Milwaukee: South Side Printing Company, 1897. 8vo (8.5” x 6.25”), burgundy cloth stamped in silver. Frontis., 210 pp., 7 b&w plates of antebellum and Confederate currency. Early ownership inscription in ink at verso of frontis: “No. 26 Charles Townsend.” CONDITION: Very good, corners bumped, light scratch to upper right corner of front cover, occasional light wear to extremities; a tight, attractive copy.

The scarce first edition of the autobiography of Louis Hughes, who was born into slavery, escaped near the end of the Civil War, and after the war worked as a professional nurse, having acquired his initial knowledge of medicine from his owner while a slave.

Louis Hughes (1832–1913) was born on a plantation outside of Charlottesville, Virginia to a white man and an enslaved woman, was sold multiple times, and, despite five escape attempts, remained a slave until the closing days of the Civil War. Hughes’s narrative details the daily lives of slaves; the hardships they suffered; observations of the Civil War from behind Confederate lines; the complex relationships between slaves and masters; graphic accounts of the physical abuse slaves endured, and details about slave markets, slave religion, and the organization of plantation work. Hughes also recounts the desire for learning he felt as a slave, and describes various tasks he performed in his masters' households, which included nursing his fellow slaves.
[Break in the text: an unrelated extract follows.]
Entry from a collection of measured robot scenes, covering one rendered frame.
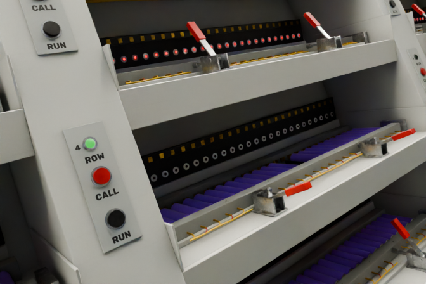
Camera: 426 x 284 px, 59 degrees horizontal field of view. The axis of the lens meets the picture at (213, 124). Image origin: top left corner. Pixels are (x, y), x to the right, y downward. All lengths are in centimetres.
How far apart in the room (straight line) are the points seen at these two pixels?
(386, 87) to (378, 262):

Separated from his mother in his youth, Hughes was traded among various slave-owners until being sold in 1844 (at the Richmond slave market) to his final master, one Mr. McGee of Pontotoc, Mississippi, a cotton planter with whom he remained until McGee’s death in 1865. Serving initially as an errand boy and servant on McGee’s plantation in Pontotoc on the Mississippi River, Hughes later received instruction from McGee—apparently a retired doctor—on various medicines and their properties, and used this knowledge to nurse his fellow slaves. In 1850, Hughes was sent to Memphis to help construct a second house for McGee; here he met Matilda Morgan, to whom he was married in 1858. Hughes attempted to escape from Memphis twice, but was captured both times. Late in the Civil War, Hughes and fellow slaves belonging to McGee were relocated to Tombigbee, Alabama where they labored at a salt works. In 1865, when Union troops entered northern Mississippi, Hughes fled to the Union lines, and with help succeeded in rescuing his wife and children.

After the war, he and his wife reunited with several members of their family and lived in a number of Southern, Midwestern and Canadian cities, before finally settling in Milwaukee, where they established a successful laundry business. Hughes subsequently worked as a professional nurse, drawing on skills he developed while treating his fellow slaves. His narrative touches upon the social and economic struggles his family endured after the war.

In his foreword to a 2002 edition of Hughes’s narrative, Professor William L. Andrews discusses the importance of the autobiography: “By paying a Milwaukee printer to publish [his autobiography] the former Alabama slave turned Wisconsin businessman was free to write about his experience in the South and the North in his own way. What he wrote identifies Hughes in several ways as more representative of the African American rank-and-file, both before and after slavery, than Douglass or most of the other celebrated fugitive slaves whose antebellum narratives have dominated our understanding of what slavery was like…Thirty Years a Slave offers one of the most detailed first-hand descriptions of slavery available in the entire slave narrative tradition. In his under-appreciated autobiography, Louis Hughes accomplishes the remarkable literary feat of recording with equal conviction both the injustices of slavery and the capacities of African Americans, while enduring enslavement, to resist demoralization and victimhood.

OCLC records just six copies (the two recorded at the British Library in fact being one).

REFERENCES: Catalogue of the Charles L. Blockson Afro-American Collection 10128; Henderson, Harris. “Louis Hughes, b. 1832” at Documenting the American South (UNC Chapel Hill) online; “Thirty years a slave. From bondage to freedom” at the Library of Congress online.